In the pathology of RA, it is widely acknowledged that the progressive destruction of articular cartilage relies on the evolution of hyperplastic synovial tissue, while hyperplasia in FLSs depends on dysregulated proliferation and apoptosis [63]. Thus, promoting RA-FLS apoptosis and reducing RA-FLS proliferation are new treatment strategies for RA. It has been reported that CYLD attenuates NF-κB signaling by removing lysine63 (Lys63)-linked polyubiquitin chains from TRAF2 or TRAF6, leading to programmed cell death [64]. Previous studies have also revealed that CYLD suppression leads to decreased apoptosis and increased proliferation by activating NF-κB [23, 65]. In the present study, we found that CYLD inhibition distinctly enhanced proliferation, reduced apoptosis, and increased the cell division of RA-FLSs and aggravated the activity of NF-κB in these cells, suggesting that CYLD is involved in RA-FLS hyperproliferation in RA. However, a recent report indicated that the loss of CYLD in mouse keratinocytes enhances cell proliferation by increasing the nuclear activity of Bcl-30-associated NF-κB p50 and p52 subunits, rather than by increasing classical p65/p50 NF-κB action.
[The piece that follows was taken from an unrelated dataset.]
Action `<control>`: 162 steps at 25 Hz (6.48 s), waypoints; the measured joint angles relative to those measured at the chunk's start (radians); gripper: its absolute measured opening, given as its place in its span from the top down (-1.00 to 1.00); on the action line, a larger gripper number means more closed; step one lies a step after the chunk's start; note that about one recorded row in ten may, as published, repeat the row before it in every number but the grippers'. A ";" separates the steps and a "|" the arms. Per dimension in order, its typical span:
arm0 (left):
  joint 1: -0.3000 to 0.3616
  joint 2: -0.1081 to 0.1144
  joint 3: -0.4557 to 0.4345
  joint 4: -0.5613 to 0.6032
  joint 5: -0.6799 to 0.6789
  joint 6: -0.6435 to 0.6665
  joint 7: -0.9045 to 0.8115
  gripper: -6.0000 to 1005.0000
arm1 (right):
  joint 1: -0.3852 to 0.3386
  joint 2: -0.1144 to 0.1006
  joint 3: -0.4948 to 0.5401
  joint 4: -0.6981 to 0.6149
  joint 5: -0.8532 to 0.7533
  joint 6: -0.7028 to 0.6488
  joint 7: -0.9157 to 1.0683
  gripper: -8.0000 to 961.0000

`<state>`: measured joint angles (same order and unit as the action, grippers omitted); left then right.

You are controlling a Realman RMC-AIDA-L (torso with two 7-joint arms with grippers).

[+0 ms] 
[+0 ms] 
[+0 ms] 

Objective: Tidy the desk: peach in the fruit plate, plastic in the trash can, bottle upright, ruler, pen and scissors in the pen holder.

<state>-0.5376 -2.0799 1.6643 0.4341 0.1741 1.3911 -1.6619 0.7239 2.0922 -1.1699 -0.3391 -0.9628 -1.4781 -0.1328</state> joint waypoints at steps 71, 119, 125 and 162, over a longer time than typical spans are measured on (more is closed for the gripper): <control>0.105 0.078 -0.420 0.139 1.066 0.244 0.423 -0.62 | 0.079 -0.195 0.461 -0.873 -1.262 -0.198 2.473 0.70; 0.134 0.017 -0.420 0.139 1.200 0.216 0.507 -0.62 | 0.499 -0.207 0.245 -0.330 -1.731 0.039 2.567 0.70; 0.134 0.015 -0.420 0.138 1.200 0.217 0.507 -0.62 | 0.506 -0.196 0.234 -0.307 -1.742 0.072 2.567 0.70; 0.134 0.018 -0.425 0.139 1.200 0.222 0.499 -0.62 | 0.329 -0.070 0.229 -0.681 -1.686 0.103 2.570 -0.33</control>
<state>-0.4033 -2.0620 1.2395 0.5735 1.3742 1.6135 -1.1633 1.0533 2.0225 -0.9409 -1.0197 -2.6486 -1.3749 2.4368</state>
This implies that the mechanism of CYLD-mediated NF-κB inhibition may vary by cell type [65].

Conclusions

In summary, downregulated CYLD may be involved in the pathogenesis of inflammation in the RA synovium by regulating classical NF-κB activation, as well as in the pro-inflammatory effects and hyperproliferation of RA-FLSs. Thus, CYLD may provide a potential target for the treatment of RA. However, the precise mechanism of interaction between CYLD and NF-κB in RA-FLSs remains unclear and requires further exploration. In addition, our study showed that CYLD is expressed not only in RA-FLSs but also in inflammatory cells, such as lymphocytes, and in plasma cells. Further studies are needed to investigate the expression and role of CYLD in regard to the pro-inflammatory effects, proliferation, apoptosis, and cell cycles of these cells.